Most of the news coverage of the “fiscal cliff” has come from the perspective of soothing bipartisan centrism, a point of view dramatized most explicitly by CNBC’s hysterical countdown to January, festooned with slogans urging the two parties to “Rise Above.” The premise is that there are two ways to handle the “cliff.” The good way is for the two parties to join together to consummate a Grand Bargain settling all their fiscal differences. The bad way is to “go over the cliff” and fight in January.
For a good example of that disposition, here is Wall Street Journal centrist columnist Gerald Seib:
That sputtering sound you hear in Washington is the sound of the deficit-reduction talks trying to get rolling again.
That other noise? Oh, that’s the sound of a growing number of partisans on both sides strapping on parachutes, because they would be just as happy to go over the fiscal cliff that will be reached if those talks fail.
I’m curious — what sound does it make when people strap on parachutes? Is it a thwapping noise? A clicking noise? If Seib closed his eyes, would he be able to recognize it?
Anyway, Seib’s analogy of the sputtering noise versus the thwapping-clicking-whatever parachute-strapping noise is the operating premise governing most of the news coverage. The whole premise has always struck me as wrong, and it’s being disproven before our eyes.
Consider the Grand Bargain negotiating track. After laughing at President Obama’s offer, Republicans made a counteroffer, of sorts, the other day. One problem with the budget plan put forward by John Boehner is that it’s not a plan, just a sketchy bunch of topline numbers that doesn’t do any of the work of explaining where the higher revenue or lower spending will actually come from. Another problem is that even the sketchy outline has provoked howls of outrage from the right and probably couldn’t pass the House, even without putting any meat on its bones.

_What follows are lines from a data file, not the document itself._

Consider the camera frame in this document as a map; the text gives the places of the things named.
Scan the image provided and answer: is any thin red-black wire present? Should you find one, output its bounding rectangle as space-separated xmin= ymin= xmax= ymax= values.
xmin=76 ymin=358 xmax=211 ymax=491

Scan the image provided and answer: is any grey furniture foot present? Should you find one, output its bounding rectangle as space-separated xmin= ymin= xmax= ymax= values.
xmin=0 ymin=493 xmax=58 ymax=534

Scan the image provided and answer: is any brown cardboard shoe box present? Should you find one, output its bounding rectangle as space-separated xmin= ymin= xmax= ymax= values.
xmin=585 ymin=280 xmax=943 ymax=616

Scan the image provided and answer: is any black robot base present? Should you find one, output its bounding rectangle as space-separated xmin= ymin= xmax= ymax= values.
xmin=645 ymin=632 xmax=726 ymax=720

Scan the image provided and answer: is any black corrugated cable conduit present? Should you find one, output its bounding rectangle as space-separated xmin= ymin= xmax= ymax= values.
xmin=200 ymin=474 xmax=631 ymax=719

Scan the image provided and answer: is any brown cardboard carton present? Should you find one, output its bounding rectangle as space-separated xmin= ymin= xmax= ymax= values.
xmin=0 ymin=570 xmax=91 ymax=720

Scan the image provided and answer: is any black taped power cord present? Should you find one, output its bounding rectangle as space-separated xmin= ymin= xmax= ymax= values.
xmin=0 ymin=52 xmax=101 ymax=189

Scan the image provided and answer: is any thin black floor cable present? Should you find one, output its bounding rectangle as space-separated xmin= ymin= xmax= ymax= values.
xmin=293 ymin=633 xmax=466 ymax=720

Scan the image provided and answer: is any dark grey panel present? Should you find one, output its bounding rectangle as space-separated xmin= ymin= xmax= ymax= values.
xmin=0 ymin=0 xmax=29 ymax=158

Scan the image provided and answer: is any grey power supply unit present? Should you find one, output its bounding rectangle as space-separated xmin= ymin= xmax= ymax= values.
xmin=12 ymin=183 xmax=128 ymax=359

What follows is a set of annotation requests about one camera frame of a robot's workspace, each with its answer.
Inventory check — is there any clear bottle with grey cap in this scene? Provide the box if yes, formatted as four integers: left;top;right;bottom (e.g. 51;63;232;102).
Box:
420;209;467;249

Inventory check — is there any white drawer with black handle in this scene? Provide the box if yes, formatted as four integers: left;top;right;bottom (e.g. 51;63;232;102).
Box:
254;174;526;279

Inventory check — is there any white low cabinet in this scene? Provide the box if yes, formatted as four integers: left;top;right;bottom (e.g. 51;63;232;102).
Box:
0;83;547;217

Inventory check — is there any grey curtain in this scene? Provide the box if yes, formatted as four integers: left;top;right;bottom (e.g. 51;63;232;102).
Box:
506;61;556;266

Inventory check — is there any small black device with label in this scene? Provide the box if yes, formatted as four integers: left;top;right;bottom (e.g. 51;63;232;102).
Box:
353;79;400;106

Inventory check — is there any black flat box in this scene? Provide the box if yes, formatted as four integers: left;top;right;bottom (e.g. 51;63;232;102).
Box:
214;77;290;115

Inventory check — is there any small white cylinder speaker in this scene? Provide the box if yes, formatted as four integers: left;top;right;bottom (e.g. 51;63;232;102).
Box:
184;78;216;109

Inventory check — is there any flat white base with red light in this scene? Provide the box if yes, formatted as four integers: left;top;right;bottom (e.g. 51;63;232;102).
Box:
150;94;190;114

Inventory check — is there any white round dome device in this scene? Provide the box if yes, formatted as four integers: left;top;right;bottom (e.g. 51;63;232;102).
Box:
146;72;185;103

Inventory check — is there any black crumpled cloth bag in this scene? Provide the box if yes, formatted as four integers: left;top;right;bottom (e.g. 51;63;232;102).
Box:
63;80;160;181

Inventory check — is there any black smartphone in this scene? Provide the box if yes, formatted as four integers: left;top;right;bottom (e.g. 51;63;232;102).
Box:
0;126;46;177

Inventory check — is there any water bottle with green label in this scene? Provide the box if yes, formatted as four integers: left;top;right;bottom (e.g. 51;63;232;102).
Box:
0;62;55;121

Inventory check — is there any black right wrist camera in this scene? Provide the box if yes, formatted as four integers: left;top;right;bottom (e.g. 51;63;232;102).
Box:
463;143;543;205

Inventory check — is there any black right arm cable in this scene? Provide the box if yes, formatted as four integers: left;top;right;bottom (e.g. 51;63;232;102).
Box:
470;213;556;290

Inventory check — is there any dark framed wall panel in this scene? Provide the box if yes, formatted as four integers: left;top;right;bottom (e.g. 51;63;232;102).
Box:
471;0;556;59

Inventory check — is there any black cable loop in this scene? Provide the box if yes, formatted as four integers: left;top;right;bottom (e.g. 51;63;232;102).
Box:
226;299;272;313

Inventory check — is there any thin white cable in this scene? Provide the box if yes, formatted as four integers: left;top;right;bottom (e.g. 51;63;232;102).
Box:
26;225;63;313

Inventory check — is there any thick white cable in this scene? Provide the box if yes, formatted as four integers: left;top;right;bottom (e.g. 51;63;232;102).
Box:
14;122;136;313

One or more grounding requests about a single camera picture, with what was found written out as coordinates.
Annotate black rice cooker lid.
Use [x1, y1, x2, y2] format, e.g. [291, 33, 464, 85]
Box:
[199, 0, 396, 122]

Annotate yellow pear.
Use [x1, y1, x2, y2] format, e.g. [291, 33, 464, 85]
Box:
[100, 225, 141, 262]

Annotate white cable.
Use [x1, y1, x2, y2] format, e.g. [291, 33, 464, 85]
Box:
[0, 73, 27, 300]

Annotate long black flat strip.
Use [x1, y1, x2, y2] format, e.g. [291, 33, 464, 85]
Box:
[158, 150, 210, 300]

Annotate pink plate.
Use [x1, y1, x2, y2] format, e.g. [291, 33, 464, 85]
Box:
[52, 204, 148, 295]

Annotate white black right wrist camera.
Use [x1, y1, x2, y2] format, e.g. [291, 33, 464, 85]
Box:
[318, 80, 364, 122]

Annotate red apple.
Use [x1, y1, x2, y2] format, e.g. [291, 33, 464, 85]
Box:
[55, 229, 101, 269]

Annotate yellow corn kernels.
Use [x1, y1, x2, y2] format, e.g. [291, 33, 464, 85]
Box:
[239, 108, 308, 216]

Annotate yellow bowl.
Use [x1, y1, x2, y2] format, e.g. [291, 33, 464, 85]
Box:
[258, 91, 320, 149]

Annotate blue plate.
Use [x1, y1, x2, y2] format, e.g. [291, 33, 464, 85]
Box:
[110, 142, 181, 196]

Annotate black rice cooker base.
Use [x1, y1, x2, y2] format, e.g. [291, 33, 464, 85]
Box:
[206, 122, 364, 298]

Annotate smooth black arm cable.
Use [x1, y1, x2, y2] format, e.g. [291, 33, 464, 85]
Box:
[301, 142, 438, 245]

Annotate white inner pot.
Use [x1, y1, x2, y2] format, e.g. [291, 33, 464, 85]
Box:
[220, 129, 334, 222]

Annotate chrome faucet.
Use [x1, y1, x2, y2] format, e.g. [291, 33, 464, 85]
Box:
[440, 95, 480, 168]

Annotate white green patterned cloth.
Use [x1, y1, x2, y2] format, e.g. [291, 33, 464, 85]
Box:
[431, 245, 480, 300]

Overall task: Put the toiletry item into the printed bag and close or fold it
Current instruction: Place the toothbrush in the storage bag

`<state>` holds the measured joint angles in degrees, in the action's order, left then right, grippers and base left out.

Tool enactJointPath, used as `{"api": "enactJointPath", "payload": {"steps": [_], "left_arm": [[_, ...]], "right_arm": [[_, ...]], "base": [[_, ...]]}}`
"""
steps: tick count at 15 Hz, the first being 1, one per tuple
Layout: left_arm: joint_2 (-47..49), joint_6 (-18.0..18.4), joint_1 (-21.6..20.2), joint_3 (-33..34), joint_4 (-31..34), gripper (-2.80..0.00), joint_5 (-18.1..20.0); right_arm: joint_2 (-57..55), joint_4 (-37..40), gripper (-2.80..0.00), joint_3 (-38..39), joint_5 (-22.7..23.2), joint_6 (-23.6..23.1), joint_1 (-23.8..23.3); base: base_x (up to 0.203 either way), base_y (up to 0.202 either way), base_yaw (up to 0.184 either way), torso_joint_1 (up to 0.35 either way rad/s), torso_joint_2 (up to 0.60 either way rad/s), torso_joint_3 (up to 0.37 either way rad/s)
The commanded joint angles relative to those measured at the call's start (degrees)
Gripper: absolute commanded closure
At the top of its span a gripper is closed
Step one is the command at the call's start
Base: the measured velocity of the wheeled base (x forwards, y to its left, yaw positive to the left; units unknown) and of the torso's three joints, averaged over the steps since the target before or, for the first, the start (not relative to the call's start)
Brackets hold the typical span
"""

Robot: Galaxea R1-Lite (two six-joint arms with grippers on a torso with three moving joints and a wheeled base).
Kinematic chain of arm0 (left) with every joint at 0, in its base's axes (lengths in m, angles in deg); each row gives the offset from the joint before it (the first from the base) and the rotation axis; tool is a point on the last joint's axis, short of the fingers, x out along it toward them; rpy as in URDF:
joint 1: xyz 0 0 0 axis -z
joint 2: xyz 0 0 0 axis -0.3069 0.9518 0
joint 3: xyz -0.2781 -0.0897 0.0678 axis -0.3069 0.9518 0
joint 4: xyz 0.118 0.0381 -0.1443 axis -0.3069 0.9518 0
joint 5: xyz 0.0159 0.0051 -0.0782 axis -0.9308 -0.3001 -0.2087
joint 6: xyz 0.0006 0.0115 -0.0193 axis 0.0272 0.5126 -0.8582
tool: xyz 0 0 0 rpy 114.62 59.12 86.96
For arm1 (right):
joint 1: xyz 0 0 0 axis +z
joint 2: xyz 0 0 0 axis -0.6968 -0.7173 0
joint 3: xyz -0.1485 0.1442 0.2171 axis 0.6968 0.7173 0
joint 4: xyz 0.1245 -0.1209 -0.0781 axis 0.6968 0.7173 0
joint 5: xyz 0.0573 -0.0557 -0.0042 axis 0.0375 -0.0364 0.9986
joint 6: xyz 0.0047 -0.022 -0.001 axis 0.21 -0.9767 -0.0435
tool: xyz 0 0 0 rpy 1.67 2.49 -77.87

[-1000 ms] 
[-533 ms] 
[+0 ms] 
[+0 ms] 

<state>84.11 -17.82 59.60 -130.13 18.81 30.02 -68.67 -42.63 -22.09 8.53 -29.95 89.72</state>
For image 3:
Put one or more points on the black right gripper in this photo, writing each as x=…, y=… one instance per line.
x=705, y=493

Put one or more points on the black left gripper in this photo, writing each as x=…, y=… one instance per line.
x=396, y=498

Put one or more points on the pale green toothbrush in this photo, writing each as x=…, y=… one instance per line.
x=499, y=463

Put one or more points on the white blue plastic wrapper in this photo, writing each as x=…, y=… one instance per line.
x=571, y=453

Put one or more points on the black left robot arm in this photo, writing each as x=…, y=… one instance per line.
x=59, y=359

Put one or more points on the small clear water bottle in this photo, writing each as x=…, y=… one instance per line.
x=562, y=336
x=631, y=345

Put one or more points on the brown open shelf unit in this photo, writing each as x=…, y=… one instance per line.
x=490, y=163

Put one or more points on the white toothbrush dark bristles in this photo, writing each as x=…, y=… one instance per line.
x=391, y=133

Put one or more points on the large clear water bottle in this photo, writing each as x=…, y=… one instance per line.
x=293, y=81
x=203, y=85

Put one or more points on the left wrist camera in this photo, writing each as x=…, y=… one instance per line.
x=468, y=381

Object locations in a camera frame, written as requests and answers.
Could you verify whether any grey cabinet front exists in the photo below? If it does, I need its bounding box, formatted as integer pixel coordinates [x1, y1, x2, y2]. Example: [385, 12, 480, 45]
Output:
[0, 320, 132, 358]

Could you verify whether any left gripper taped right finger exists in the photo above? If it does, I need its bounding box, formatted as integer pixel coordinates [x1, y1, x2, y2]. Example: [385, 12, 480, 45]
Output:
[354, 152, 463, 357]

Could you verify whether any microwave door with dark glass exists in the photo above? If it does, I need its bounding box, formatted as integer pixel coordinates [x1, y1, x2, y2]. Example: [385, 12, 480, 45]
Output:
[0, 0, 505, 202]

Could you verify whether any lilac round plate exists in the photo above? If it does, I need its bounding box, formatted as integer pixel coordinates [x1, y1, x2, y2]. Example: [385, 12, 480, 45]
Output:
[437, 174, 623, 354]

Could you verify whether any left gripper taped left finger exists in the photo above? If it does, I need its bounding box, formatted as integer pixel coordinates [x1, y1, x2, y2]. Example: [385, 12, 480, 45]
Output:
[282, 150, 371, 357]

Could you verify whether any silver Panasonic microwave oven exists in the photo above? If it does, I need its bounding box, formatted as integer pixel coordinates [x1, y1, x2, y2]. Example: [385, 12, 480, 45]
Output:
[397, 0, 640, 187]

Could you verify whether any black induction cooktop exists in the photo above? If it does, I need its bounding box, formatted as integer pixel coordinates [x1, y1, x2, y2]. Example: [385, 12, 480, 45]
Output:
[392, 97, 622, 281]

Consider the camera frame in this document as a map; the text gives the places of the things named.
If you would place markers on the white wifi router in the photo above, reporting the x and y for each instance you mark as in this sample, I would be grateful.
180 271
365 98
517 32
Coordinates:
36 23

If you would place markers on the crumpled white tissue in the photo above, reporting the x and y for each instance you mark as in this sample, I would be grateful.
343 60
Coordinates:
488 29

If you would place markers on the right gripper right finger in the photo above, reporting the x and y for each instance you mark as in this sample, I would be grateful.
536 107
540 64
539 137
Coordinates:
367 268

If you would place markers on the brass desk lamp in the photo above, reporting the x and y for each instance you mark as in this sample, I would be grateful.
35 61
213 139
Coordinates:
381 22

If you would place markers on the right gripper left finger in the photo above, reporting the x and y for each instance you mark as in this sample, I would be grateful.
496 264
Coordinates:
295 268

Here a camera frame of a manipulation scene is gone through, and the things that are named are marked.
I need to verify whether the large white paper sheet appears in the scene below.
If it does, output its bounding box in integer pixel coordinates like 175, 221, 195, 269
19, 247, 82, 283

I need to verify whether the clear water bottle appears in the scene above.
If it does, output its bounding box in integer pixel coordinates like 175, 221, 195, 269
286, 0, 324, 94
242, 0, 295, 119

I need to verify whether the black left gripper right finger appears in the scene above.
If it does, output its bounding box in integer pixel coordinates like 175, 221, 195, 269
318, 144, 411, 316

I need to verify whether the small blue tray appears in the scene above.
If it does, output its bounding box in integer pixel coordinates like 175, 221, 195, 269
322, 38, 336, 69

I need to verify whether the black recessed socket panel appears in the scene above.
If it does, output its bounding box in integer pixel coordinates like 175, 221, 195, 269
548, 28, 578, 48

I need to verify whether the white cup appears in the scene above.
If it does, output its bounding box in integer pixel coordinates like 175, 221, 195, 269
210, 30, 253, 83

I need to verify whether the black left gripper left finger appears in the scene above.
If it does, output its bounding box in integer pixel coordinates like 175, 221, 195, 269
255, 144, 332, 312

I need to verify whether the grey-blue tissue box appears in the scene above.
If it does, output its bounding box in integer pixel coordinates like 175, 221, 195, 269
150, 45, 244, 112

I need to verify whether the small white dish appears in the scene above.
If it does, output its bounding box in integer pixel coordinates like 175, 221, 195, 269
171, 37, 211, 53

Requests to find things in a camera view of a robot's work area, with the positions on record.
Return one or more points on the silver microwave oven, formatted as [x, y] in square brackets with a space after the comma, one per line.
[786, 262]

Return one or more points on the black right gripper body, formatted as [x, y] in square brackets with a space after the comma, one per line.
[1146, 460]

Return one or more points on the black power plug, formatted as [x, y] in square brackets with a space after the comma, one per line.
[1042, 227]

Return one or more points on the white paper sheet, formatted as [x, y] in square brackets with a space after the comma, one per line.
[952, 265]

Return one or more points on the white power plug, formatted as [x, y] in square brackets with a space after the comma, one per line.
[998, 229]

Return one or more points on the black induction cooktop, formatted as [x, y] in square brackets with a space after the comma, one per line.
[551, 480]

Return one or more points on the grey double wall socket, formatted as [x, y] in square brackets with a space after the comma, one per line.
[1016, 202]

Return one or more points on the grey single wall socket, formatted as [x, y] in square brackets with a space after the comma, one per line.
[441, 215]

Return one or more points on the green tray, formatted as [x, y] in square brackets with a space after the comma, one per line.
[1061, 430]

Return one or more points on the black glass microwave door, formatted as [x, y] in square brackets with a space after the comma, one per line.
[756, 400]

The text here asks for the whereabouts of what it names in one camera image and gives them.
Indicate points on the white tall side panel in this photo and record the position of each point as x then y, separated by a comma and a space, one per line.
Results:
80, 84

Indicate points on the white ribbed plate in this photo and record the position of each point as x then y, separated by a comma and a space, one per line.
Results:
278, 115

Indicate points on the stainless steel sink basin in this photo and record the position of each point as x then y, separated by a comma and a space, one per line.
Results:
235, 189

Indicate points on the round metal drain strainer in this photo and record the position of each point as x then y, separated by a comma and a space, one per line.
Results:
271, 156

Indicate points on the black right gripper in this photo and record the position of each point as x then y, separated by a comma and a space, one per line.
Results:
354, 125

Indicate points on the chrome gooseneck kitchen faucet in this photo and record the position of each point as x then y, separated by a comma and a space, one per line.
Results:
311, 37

So the Grand Bargain track has gotten nowhere. By contrast, the mean, nasty partisan confrontation track is making steady progress. This alternate theory says that if Obama must force Republicans to accept the expiration of the Bush tax cuts for the rich before any deal can happen. And slowly but surely, Republicans are congealing around the recognition that they’ll have to accept the expiration of those tax cuts.
Now, part of selling this concession to the conservative base entails presenting it as exciting new opportunity to fight Obama on spending. Jonathan Weisman reports:
Republican leaders could take up legislation already passed by the Senate to extend tax cuts on income under $250,000, attach a deferral or cancellation of the automatic spending cuts, and give Mr. Obama nothing else, denying requests for increased infrastructure spending, help for homeowners to refinance their mortgages, and extensions of the payroll tax cut and unemployment insurance.
Then Republicans would demand deep concessions on spending and changes to Medicare and Social Security as a price to raise the debt ceiling a few weeks later.
Conn Carroll of the conservative Washington Examiner eagerly anticipates this new spending-based fight:
as a back up plan, passing a tax cut for 98 percent of Americans, while avoiding any of the additional new stimulus spending that Obama is asking for, may be the best Republicans can hope for right now. The American people will quickly realize that raising rates on the highest income Americans does nothing to solve the true cause of our fiscal crisis: entitlement spending. Then Republicans can then fight for real reforms on better turf.
Let us reason together. Republicans understand, correctly, that they’ll have a hard time winning a public argument in which they’re forced to defend their demand for tax cuts for the rich, which are unpopular. So instead they want to shift the debate to … their demand for cuts to Medicare and Social Security? They do understand that those things are even less popular, right?
Republicans may need to convince themselves that extending the tax cuts for income under $250,000 sets them up to fight Obama, but it really sets them up for an easy deal. Once we get past the expiration of the Bush tax cuts for the rich, a deal becomes very easy to strike. Obama will have most of the revenue he needs. He can get the rest through restricting tax deductions — possibly giving the Republicans a small rate cut to boot, once he’s starting from a Clinton-era baseline. He’ll also be able to offer Republicans a favorable ratio of spending cuts to new taxes, and he’ll be able to throw in defense hikes alongside it.
That’s a deal that Republicans will be able to sell to their base. But the key is the expiration of the Bush tax cuts for the rich. As long as Obama is negotiating for that revenue, a deal is impossible. If he has that revenue in his pocket, a deal becomes very easy. The way to get to that place is to insist on their expiration and to convince Republicans that they can’t use the threat of the so-called fiscal cliff to force him to sign an extension. In other words, by ignoring the fiscal cliff doomsayers and Grand Bargaineers demanding that he compromise, Obama is doing the one thing that can result in an agreement.